Back to overview
Degraded

Calls failing due to worker unavailability

Dec 17 at 11:06am PST
Affected services
Vapi API
Vapi API [Weekly]

Resolved
Dec 23 at 03:18pm PST

[IR] Dec 17th — Call Worker Degradation — Object Storage Upload Errors

Summary

On December 17, 2025, at 10:25 AM PST, we observed degradation in our Call Worker service. The issue was caused by Call Workers becoming blocked while uploading call recordings to a downstream object storage provider facing an outage of their own. The incident was fully resolved by 11:02 AM PST, once the downstream provider recovered and Call Workers returned to normal operation.

Timeline (PST)

  • 10:25 AM — Initial call degradation alert triggered
  • 10:40 AM — Investigation began
  • 10:45 AM — Downstream provider partially recovered
  • 10:52 AM — Downstream provider fully recovered
  • 11:02 AM — Call Workers fully recovered

Root Cause

A downstream object storage provider experienced a partial outage, during which call recording upload requests began failing or stalling. Requests either timed out or returned 502 errors.

These stalled upload operations increased processing time within Call Workers, leading to worker exhaustion. Due to this resource saturation, the system was unable to scale quickly enough to accept new incoming calls, resulting in dropped or unaccepted calls during the affected period.

Impact

For approximately 30 minutes, a subset of calls could not be accepted or were dropped due to unavailable or terminated Call Workers. There was no data loss.

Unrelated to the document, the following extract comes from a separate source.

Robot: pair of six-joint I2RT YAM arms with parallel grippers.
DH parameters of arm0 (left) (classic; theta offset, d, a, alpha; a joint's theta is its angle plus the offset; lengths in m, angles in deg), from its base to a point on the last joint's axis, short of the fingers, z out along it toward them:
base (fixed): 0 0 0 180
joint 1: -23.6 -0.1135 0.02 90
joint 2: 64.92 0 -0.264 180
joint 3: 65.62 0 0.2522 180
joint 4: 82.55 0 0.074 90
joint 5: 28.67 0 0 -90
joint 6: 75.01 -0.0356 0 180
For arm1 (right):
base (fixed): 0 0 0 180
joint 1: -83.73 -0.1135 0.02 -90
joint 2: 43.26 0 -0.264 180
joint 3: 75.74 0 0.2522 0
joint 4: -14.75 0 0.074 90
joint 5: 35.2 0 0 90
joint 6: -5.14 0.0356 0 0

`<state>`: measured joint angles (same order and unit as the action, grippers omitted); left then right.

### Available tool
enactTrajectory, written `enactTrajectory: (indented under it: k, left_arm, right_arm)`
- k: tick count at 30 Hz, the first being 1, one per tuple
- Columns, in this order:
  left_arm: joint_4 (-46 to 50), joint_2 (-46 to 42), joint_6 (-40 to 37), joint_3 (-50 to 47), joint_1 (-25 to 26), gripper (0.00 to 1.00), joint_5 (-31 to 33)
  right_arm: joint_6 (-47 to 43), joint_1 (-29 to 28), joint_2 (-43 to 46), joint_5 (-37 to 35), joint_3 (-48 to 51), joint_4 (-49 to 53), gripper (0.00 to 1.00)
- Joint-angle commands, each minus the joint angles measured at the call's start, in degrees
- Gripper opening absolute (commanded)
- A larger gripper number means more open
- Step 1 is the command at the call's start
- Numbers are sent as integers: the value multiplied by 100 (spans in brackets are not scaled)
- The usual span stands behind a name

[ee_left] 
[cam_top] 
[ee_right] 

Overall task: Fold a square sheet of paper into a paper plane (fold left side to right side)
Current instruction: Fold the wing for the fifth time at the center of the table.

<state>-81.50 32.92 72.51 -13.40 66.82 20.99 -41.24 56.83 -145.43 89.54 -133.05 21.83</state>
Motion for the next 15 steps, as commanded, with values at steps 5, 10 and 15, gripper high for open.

Calls not picked up (worker not available):
- Daily organizations: 15,555

- Weekly organizations: 478

What Went Well

  • Autoscaling eventually resolved the issue of workers being unavailable without the need for manual intervention.

What Went Poorly

  • No fallback mechanism was in place for object storage uploads.
  • Monitoring did not quickly identify the downstream dependency as the root cause.

Remediation

  • Make the object storage upload process asynchronous
  • Add more aggressive timeouts and retries for upload operations
  • Investigate procedures for manually scaling capacity during incidents
  • Add monitoring for object storage upload errors

If working on realtime distributed systems excites you, consider applying:

https://jobs.ashbyhq.com/vapi/295f5269-1bb5-4740-81fa-9716adc32ad5

Updated
Dec 17 at 11:20am PST

The system has recovered. The team is monitoring, and we will update here with a full RCA.

Created
Dec 17 at 11:06am PST

We have detected an issue with our call workers not scaling to meet demand. The team is investigating and will update here.